The priest facing the people actually reinforces bad clericalism, giving the priest the exalted status of “presider”. He unwittingly becomes the focus of the Mass and sadly many cannot resist the spotlight and feel the need to constantly innovate and reinvent the liturgy to satisfy their fans.
When we all face the same direction—East—in our prayer, we become united in our action and focus as the one mystical body of Christ we are called to be, with the priest as the head of that body leading the action, but all of the faithful like the other member of the body, make that action possible. Much more egalitarian and much less temptation or pressure on the priest to be a “star”.
Bishop Morlino has asked us in his letter of July 15, 2017 to begin celebrating the Mass, “Ad Orientem”. For these reasons and many more, we will soon begin to celebrate the Masses at our parish, “Ad Orientem”. Experience with this at my last parish, has shown it to be very edifying as it truly brings forth the meaning of the Holy Sacrifice of the Mass.

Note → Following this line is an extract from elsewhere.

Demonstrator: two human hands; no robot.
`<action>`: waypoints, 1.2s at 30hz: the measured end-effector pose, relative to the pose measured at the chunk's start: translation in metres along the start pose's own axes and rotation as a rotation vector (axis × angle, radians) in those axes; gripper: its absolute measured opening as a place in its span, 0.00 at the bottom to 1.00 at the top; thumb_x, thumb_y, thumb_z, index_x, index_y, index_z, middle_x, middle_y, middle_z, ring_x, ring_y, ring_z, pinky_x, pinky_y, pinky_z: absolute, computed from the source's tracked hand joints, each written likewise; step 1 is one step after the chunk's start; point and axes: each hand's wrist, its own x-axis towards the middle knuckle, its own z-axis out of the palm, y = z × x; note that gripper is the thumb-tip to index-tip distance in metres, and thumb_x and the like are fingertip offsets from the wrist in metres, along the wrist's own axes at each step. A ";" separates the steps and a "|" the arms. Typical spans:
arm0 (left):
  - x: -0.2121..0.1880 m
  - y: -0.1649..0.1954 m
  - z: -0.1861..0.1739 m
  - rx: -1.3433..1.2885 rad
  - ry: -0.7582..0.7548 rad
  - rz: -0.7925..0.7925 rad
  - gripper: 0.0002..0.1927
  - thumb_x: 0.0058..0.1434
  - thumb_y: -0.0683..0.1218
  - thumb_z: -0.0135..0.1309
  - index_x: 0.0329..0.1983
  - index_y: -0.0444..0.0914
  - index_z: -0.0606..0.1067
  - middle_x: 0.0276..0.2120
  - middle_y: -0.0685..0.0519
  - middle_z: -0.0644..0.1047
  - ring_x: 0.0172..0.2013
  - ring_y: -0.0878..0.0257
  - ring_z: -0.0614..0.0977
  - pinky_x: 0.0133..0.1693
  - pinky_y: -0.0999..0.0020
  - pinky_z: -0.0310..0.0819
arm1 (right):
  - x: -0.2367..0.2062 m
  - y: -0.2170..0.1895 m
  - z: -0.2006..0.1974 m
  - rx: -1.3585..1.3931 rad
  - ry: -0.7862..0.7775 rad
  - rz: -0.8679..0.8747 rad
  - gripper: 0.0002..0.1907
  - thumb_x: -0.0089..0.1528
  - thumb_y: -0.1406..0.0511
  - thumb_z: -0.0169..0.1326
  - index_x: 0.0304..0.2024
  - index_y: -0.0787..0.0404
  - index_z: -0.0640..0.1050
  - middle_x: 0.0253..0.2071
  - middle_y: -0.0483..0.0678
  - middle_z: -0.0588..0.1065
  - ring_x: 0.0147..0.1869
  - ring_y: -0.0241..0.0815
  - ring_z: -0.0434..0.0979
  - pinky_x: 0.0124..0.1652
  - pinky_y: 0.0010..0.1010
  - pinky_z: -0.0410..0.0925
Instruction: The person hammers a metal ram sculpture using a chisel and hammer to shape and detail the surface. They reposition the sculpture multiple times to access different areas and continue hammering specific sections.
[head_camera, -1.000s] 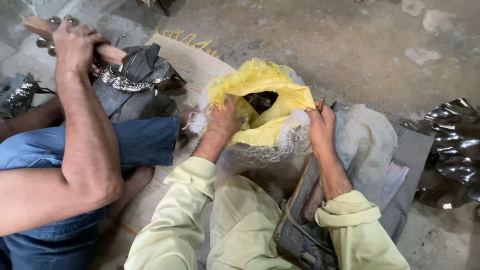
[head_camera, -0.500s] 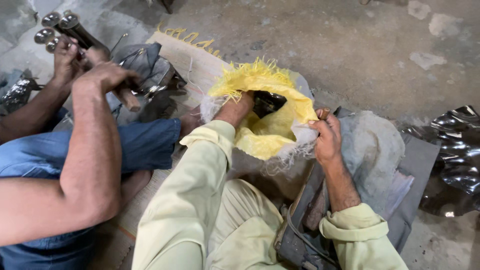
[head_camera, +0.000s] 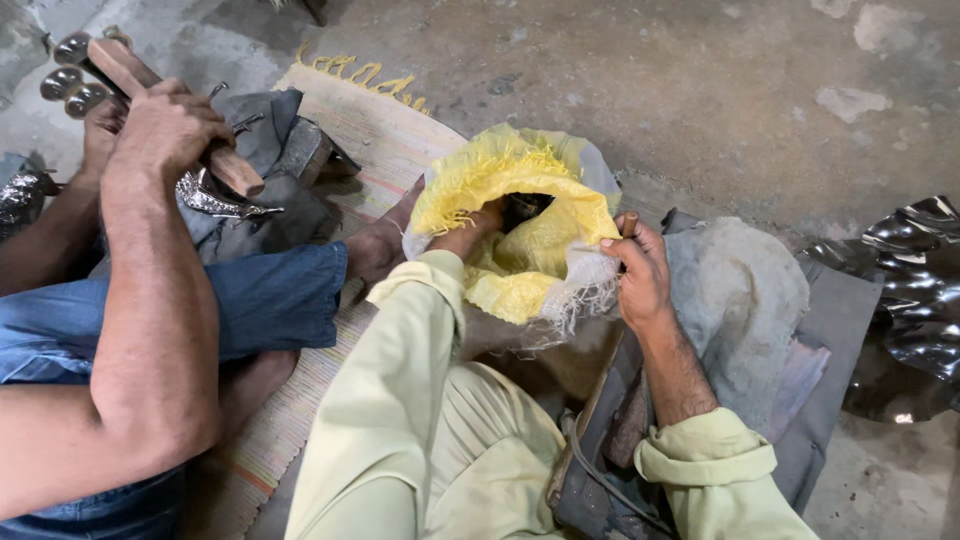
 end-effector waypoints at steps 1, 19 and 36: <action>0.005 0.003 -0.003 -0.015 -0.026 -0.004 0.14 0.64 0.41 0.52 0.53 0.38 0.78 0.47 0.43 0.81 0.48 0.47 0.83 0.52 0.52 0.75 | 0.000 0.000 0.000 -0.011 0.004 0.000 0.02 0.61 0.73 0.50 0.36 0.63 0.73 0.35 0.39 0.71 0.39 0.30 0.68 0.43 0.23 0.63; -0.016 0.012 -0.093 -0.312 -0.303 0.010 0.25 0.54 0.27 0.46 0.48 0.42 0.80 0.38 0.54 0.84 0.36 0.59 0.86 0.37 0.62 0.84 | 0.006 -0.001 0.001 -0.004 0.065 -0.092 0.03 0.67 0.71 0.52 0.43 0.62 0.75 0.40 0.41 0.75 0.44 0.29 0.72 0.48 0.23 0.67; -0.202 -0.039 -0.202 -0.824 0.066 0.255 0.23 0.41 0.22 0.37 0.35 0.28 0.77 0.52 0.45 0.80 0.45 0.62 0.79 0.45 0.71 0.73 | -0.011 -0.006 0.021 -0.791 -0.136 -0.247 0.18 0.60 0.73 0.59 0.53 0.65 0.75 0.43 0.44 0.73 0.46 0.32 0.71 0.45 0.23 0.64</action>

It has also been brought to my attention that there is a problem of negative gossiping going on in the parish. Obviously the 8th commandment forbids this and anyone who would consciously participate in this would violate the commandment. It would be great for all of us this week to read and reflect on Chapter 3 of the Letter of St. James, it sounds like a lot, but is really just 18 verses. It is very easy to complain and spread negative feelings and misinformation, in general to speak badly of others, situations or circumstances. However, it requires character and a well developed sense of righteousness to refuse to pass along such vile innuendo, and also to speak well of things. Nothing in this world is perfect, so we need to handle the short-comings through the proper channels so that they can be fixed by those who have the authority to do so, and then we need to broadcast all that is good. Positivity and goodness build; whereas, negativity and gossip divide and tear down. My father always said, “If you don’t have anything nice to say—then say nothing at all.”